On Tue, Jul 7, 2015 at 2:29 PM, Stephen Frost <sfrost(at)snowman(dot)net> wrote:
>> Or another crazy idea is to append "random length" dummy data into
>> compressed FPW. Which would make it really hard for an attacker to
>> guess the information from WAL location. Even if this option is enabled,
>> you can still have the performance improvement by FPW compression
>> (of course if dummy data is not so big).
>
> I'm not sure I'd call that "crazy" as it's done in other systems.. This
> would also help with cases where an attacker can view the WAL length
> through other means, so it has some indepdent advantages.
>
> Curious to hear what others think about that approach though.

It's difficult to know whether the randomization would be effective.

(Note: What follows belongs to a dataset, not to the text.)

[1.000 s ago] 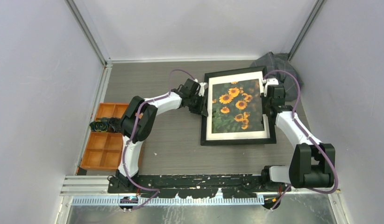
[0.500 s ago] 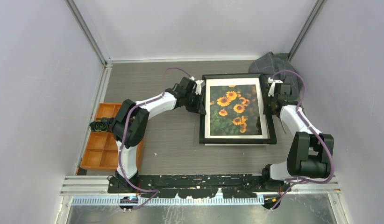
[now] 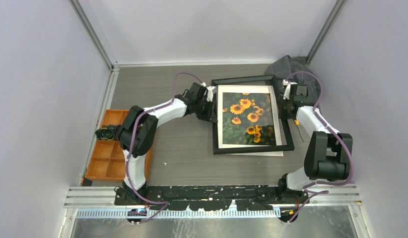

For instance, if one were to use a simple linear congruence generator,
it's possible that the known relationship between the added lengths
allows their effect to be accounted for. The parameters of such RNG
can be leaked by attacking a different table fully under the control
of the attacker, generating WAL with known compression ratios, and
comparing resulting WAL size. IIRC, most non-crypto RNGs can be
similarly attacked.

So it would have to be a cryptographically secure RNG to be safe, and
that would be very costly to run during FPW.